Source :The Hindu
On wages of a rupee a day, the pundits’ job was to check Wilkins’ translation
For a very long time, Sanskrit was a fiercely guarded turf. Even the recital (let alone study) of sacred Sanskrit compositions was considered a privilege so mighty that ‘unfit’ persons — such as women and those belonging to low castes — who even accidentally overheard any of it would be in danger of painful punishment. All in god’s name.
In the 16th and 17th centuries, the Mughals who patronised Sanskrit scholars were met more than halfway by Hindus who not only learnt Persian but composed poetry in it. Two generations later, even after Aurangzeb had stopped funding Sanskrit scholars, the multilinguality of the court continued. But without patronage, Sanskrit suffered long years of decline. It made a brilliant comeback when the British ‘discovered’ the language in which the antiquities of their newly acquired lands lay locked.
With the English came their language, trailing bits of Greek, Latin, German, French, Italian, Arabic and Anglo Saxon, besides echoes from all those smaller countries the British had visited to plunder (Latin) and conquerre (Old French). They were just beginning to extend their loot (Hindi).
In the late 18th and early 19th centuries, English became the donor language for translations into Indian languages in Science, Engineering, and Medicine. Meanwhile, Philosophy, Religion and Literature moved in the opposite direction, with Sanskrit playing the donor-language role for translations into European languages. A detail which is usually forgotten is that before the English learnt Sanskrit, it was scholars of Arabic and Persian who mediated between Europe and India. In such a context, can any language in our midst be labelled alien or seen as a threat to another language community? We should hope not.
The 70th year of our Independence is a good time both to acknowledge the imperishable empire of the English language which will forever link our countries, and to look at the first direct translation (without mediation) into English of a Sanskrit work — all 700 verses of that stupendous cosmological poem, the Bhagavad Gita.
In the 1780s, Governor General Warren Hastings decided that, in all fairness, efficient administration in India should rest on an understanding of the ‘shasters’ (shastras). There began a policy of reverse acculturation whereby British officials were trained to fit into the native environment so as to better assimilate Indian ways of thinking. The goal was two-way: to introduce the West to the grandeur of Sanskrit literature and to reintroduce to Indians their own forgotten treasures buried under foreign conquests. Yet another ‘ology’ came into being — Indology.
Though there had been earlier translations of the Bhagavad Gita, they had been carried out with the help of interlocutors and joint scholarship. Typically, a Maulvi would explain in Persian what he had understood of the Sanskrit. The receiving Englishman transferred into English what he had understood of the Maulvi’s Persian presentation. But in November 1784 came the first direct translation of it from the Sanskrit into English.
Charles Wilkins, senior merchant to the East India Company, sought the help of a group of Bengali pundits. On wages of a rupee a day, their job was to check his translation of the Gita. Step one.
Step two: Support for publication because then, as now, translators needed patrons and promoters. In a letter dated November 19, 1784, written from ‘Banaris’, Charles Wilkins submitted his translation of his Bhagvat-Geeta to Warren Hastings.

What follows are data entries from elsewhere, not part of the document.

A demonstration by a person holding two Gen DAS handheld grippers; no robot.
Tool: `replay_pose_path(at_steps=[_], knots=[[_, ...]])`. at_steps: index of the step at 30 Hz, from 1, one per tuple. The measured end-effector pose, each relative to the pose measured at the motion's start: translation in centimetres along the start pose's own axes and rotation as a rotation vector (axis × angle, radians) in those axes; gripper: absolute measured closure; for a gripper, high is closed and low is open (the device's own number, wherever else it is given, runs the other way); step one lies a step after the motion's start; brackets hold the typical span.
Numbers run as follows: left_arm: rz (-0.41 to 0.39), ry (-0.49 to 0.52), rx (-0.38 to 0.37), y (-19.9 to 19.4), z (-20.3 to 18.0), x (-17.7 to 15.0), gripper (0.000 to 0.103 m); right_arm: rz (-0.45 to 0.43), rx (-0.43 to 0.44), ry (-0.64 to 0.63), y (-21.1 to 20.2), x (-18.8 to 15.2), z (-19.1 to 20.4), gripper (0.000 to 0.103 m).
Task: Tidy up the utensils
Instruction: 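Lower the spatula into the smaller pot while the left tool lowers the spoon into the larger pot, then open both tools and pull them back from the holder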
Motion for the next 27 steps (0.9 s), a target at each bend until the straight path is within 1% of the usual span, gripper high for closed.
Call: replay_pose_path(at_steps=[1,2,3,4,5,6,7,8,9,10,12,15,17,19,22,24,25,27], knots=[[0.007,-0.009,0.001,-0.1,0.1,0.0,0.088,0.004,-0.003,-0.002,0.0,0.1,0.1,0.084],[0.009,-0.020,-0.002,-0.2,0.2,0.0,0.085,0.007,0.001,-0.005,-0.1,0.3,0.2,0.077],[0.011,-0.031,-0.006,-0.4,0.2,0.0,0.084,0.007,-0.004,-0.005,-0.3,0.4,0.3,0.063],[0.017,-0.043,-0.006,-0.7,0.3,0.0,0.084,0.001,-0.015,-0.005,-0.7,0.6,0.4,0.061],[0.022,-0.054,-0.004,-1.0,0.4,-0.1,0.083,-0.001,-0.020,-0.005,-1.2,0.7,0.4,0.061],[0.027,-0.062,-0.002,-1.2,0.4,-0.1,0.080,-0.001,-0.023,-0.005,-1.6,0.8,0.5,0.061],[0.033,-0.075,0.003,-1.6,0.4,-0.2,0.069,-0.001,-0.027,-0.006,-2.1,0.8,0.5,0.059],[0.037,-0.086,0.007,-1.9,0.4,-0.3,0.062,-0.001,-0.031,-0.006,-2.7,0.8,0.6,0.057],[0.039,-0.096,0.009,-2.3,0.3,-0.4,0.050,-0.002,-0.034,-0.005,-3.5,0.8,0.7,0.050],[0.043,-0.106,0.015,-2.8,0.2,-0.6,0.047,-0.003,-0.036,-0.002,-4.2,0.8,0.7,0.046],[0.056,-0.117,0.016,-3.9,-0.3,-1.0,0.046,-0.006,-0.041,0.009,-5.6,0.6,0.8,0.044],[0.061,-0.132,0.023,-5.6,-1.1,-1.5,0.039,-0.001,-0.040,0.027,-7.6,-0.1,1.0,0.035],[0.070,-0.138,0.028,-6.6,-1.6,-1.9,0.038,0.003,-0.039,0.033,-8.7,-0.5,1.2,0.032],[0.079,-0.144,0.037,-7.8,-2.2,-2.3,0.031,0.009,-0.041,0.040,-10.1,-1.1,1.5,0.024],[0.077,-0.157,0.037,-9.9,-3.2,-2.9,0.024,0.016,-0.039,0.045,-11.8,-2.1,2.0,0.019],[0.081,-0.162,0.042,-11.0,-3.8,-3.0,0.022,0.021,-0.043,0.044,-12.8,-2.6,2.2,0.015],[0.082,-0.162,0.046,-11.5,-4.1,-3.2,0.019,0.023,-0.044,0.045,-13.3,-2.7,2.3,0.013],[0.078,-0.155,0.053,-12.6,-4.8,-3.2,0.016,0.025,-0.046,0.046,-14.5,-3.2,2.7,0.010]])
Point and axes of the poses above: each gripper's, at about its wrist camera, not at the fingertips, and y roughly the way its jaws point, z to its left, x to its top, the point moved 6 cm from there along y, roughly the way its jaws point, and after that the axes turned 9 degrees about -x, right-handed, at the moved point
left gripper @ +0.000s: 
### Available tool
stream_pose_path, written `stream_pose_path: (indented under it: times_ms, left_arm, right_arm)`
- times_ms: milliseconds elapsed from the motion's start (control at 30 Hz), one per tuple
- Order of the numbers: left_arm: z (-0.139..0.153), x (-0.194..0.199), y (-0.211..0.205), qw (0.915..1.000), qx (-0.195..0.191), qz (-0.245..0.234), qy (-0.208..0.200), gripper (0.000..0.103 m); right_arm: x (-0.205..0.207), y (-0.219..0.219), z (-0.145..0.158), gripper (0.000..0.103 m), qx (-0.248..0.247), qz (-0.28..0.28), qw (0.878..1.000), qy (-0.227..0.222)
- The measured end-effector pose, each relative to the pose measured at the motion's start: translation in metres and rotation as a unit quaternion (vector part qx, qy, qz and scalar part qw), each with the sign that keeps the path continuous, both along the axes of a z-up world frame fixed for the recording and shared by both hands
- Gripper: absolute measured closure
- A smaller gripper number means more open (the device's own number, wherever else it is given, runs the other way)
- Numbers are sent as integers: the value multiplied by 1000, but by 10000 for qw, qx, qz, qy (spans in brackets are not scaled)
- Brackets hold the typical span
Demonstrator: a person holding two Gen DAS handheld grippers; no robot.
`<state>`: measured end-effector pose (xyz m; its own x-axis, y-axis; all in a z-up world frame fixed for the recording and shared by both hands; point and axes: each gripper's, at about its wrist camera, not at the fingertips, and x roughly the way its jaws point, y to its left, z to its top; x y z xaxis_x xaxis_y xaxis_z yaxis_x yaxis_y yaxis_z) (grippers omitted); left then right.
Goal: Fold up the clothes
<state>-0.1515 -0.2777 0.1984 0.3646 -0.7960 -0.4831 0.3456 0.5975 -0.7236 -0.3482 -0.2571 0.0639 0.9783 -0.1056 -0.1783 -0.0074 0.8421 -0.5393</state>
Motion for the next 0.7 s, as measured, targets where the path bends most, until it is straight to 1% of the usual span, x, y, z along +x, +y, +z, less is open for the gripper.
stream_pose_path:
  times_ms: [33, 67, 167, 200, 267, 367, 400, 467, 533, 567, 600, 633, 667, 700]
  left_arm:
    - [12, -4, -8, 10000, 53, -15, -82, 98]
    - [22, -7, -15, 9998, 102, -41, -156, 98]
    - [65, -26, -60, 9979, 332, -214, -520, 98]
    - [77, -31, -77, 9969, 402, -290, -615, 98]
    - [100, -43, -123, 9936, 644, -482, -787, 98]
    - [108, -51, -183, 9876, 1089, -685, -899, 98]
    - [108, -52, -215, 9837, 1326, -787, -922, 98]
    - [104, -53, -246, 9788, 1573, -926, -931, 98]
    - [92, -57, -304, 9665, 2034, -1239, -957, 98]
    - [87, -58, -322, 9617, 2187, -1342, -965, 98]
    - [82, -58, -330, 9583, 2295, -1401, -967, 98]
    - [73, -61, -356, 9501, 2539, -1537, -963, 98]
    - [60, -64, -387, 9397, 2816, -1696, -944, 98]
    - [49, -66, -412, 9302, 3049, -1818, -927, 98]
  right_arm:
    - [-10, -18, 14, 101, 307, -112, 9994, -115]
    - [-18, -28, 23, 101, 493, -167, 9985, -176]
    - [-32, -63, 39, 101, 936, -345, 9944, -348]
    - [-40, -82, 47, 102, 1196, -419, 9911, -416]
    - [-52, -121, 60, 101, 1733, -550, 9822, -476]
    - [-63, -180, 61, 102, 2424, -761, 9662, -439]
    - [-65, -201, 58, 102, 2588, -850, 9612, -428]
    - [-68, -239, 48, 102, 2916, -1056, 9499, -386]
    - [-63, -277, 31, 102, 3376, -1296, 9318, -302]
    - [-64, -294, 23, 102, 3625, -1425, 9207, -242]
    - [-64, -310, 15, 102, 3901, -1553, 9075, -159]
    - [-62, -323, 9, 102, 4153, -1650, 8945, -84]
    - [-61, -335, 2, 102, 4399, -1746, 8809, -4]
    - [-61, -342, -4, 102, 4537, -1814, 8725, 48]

The translator’s preface mentions that the dialogue contained the grand mysteries of the Hindoo religion, going on to state that ‘the doctrines of Kreeshna’ were at variance with the ignorance of the kind of worship that the translator saw around him. A few pages later: “Small as the work may appear, it has more teaching than the Revelations.” Need one wonder at the bitterness of missionary and evangelical attacks that followed?
In a letter to Andrew Fuller dated April 23, 1796, the Serampore missionary, William Carey, wrote that if only the Mahabharata could, like the Iliad, be viewed as a work of poetic genius, it would be all right; but to know that it was, unlike the Greek epic, “the ground of faith for millions of men” made it abhorrent.
“Like (ow) in bow” is one of Wilkins’ guides to pronunciation in his translation; and the cast of characters will make any Indian smile: Bhaurut, Nekool and Sahadeo, Yoodishteer, Dooryodun — all of whom underwent a series of adventures “with a wonderful fertility of genius and pomp of language in a thousand sublime descriptions.”
Shall we end with what the patron of this translation wrote about the Gita to his Court of Directors? “… it will survive when the British dominion in India shall have long ceased to exist, and when the forces which it once yielded of wealth and power are lost to remembrance.” Did this add to the anger against him at his impeachment?
Though the Gita has seen hundreds of better English translations since the one commemorated in this article, this November deserves a pranaam to its first translator in another November more than two centuries ago.
Mini Krishnan edits translations for Oxford University Press, India.